PrefectHQ / prefect-demos

Sales Engineering demo repository
6 stars 0 forks source link

Infrastructure Failover Using Metric Triggers #74

Open masonmenges opened 6 months ago

masonmenges commented 6 months ago

Showcase resiliency patterns that can be configured in prefect utilizing metrics triggers, potentially composite triggers, and automations.

Want automated fail-over of scheduled work between two environments/workpools. Set up pair of scheduled deployments (A and B) with distinct tags, and deploy them to their own respective work pools (one per environment). Deployment A will have an active schedule, deployment B will be inactive, initially. Deployment A should intentionally be designed to fail 50-75% of the time. (Is there a cleaner way of doing this, could flow-run overrides be used here to force a flow to run on a different workpool)

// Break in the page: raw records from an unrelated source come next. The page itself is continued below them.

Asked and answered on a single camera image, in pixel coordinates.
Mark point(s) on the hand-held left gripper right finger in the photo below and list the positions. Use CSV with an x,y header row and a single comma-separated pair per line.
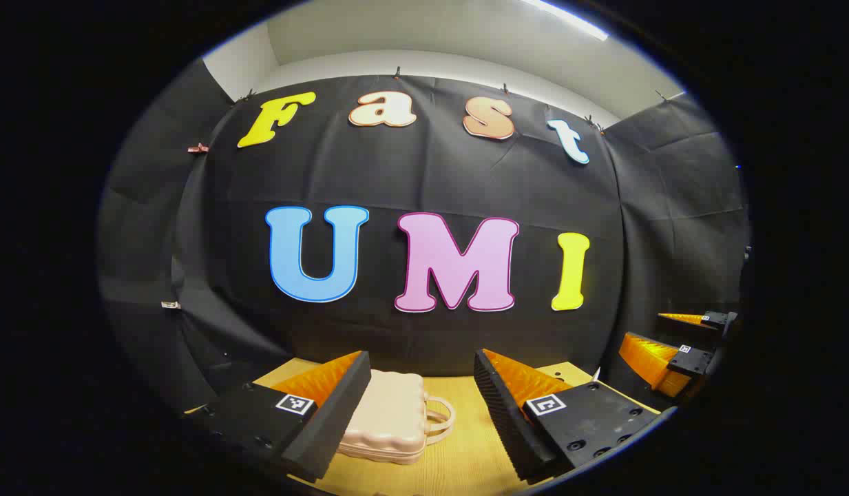
x,y
507,420

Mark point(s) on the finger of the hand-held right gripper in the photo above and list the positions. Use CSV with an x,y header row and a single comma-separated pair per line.
x,y
717,319
691,361

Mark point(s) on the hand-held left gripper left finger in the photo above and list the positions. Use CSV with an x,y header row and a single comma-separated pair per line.
x,y
334,420

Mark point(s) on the pink hard-shell suitcase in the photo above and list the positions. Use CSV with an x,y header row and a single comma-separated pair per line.
x,y
390,413

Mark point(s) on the pink cloth clip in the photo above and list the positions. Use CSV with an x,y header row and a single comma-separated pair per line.
x,y
198,148

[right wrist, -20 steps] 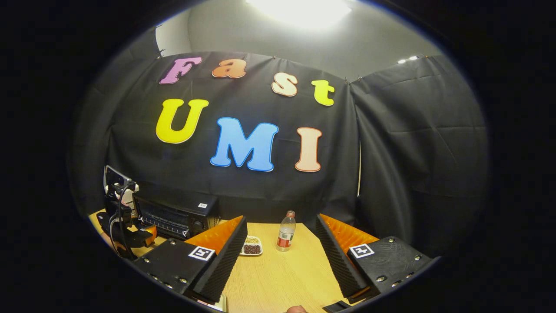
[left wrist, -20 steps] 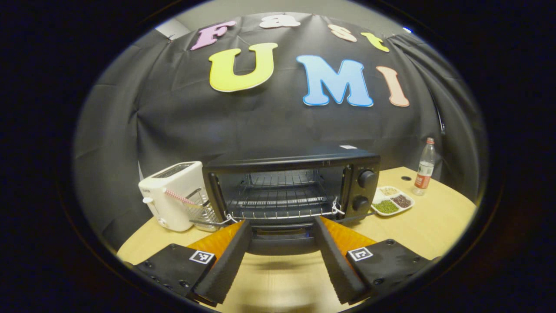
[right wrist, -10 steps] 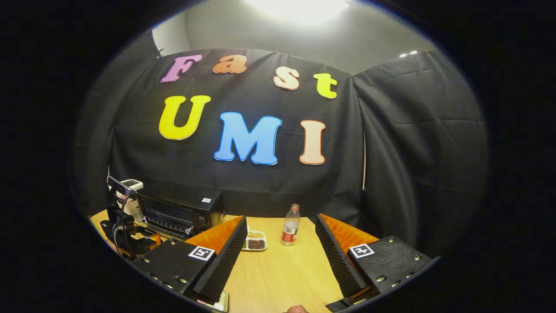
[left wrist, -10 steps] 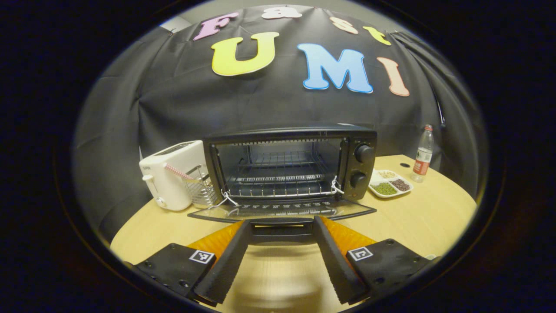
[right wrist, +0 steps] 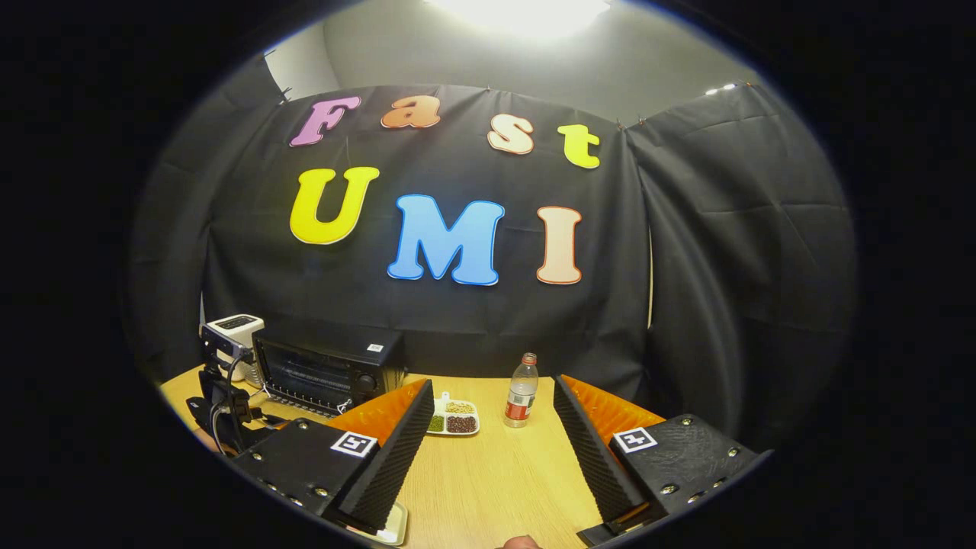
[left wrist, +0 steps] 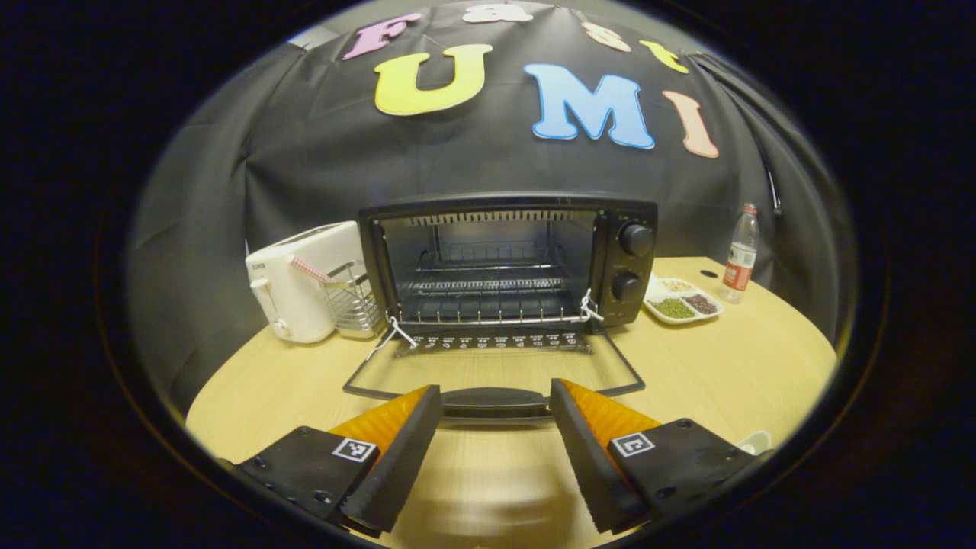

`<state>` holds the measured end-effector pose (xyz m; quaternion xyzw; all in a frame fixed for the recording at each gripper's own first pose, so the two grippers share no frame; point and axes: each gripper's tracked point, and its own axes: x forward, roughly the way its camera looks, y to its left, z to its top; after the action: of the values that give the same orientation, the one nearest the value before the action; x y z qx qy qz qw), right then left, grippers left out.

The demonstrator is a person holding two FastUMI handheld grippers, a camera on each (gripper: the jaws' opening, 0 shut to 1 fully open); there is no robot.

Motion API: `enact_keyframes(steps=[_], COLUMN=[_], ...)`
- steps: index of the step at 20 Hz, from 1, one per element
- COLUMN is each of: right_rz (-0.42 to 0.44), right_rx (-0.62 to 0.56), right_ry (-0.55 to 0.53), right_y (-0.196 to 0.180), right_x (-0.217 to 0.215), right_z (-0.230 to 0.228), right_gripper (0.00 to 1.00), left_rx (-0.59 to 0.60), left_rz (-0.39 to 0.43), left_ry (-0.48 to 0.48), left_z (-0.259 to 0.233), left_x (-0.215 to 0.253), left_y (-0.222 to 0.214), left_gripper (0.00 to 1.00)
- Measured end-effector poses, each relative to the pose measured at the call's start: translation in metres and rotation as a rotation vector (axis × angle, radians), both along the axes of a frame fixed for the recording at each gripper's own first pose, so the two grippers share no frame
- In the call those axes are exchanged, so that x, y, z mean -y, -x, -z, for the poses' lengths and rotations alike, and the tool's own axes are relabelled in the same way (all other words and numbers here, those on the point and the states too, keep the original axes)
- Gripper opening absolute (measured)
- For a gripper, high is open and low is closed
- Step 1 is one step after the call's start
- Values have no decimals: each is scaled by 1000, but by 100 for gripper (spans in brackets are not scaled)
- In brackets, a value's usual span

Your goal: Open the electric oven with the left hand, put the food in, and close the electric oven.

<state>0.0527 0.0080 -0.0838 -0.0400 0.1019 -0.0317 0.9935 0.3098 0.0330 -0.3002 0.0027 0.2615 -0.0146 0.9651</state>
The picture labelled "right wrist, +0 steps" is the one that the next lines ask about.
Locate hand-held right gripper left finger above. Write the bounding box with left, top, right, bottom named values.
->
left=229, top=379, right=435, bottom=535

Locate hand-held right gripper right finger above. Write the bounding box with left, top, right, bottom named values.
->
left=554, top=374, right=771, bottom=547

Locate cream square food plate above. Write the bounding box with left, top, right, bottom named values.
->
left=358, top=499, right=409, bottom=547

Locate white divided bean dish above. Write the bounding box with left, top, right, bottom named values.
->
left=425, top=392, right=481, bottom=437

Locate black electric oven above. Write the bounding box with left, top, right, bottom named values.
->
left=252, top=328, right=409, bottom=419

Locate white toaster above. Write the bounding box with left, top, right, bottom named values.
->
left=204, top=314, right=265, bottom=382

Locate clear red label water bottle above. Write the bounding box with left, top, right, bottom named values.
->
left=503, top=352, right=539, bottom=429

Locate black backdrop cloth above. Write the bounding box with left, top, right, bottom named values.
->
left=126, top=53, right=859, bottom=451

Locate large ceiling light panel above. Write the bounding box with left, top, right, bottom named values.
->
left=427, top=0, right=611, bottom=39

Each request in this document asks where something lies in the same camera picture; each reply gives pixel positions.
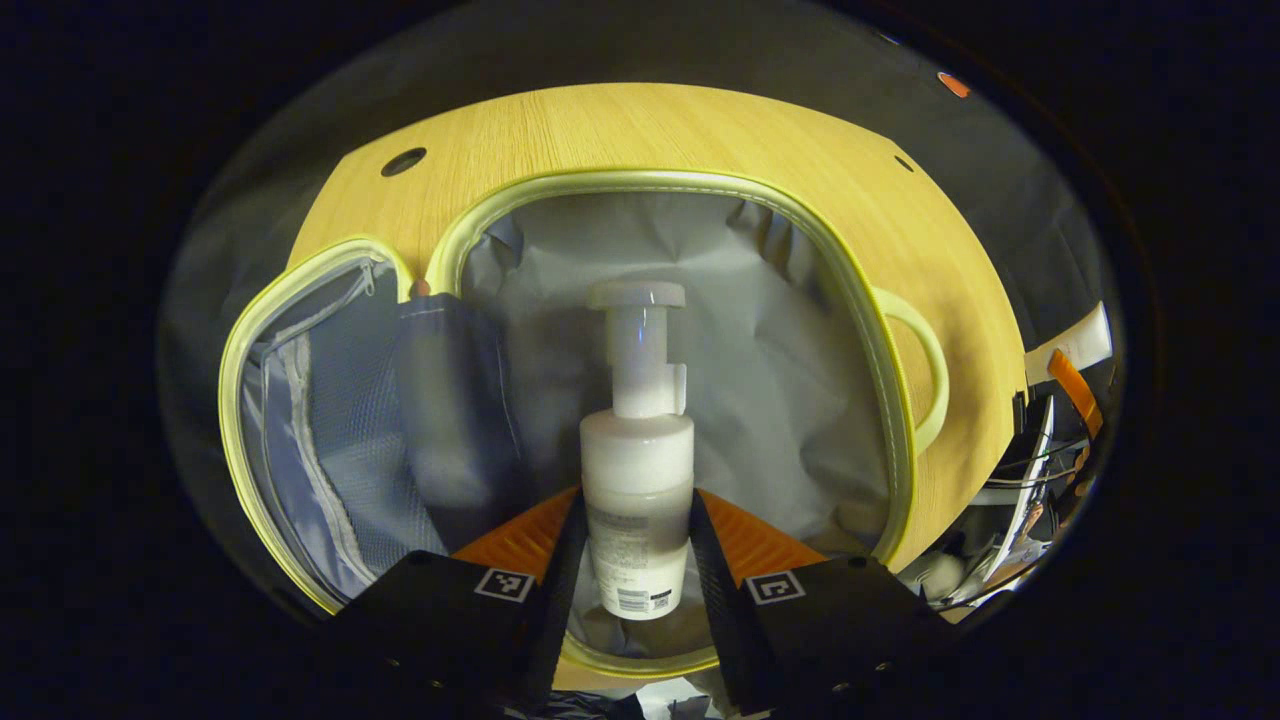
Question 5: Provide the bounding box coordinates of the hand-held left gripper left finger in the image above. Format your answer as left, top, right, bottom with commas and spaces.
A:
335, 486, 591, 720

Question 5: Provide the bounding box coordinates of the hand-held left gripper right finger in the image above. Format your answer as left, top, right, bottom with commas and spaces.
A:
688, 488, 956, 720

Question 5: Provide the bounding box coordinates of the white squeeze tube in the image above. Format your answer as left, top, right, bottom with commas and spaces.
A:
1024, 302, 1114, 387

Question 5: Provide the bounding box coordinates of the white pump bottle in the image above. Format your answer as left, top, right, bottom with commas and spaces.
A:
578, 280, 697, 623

Set up an automation which triggers in response to a metric monitoring the success rate of flows with a certain tag (should be the tag for Deployment A). If average success percentage falls below <50%, automation action should be to pause schedule for deployment A, enable schedule for deployment B and send notification to alert of failure. Maybe include composite trigger to ensure no successful flow run events have been emitted? Can also trigger an incident to manage/triage the failure in the failed deployment.

Optional- show multi-cloud - switch to a workpool on another cloud provider if get a metric or flow that fails - critical workflow switchover to another provider. Shows resiliency that Prefect can help provide.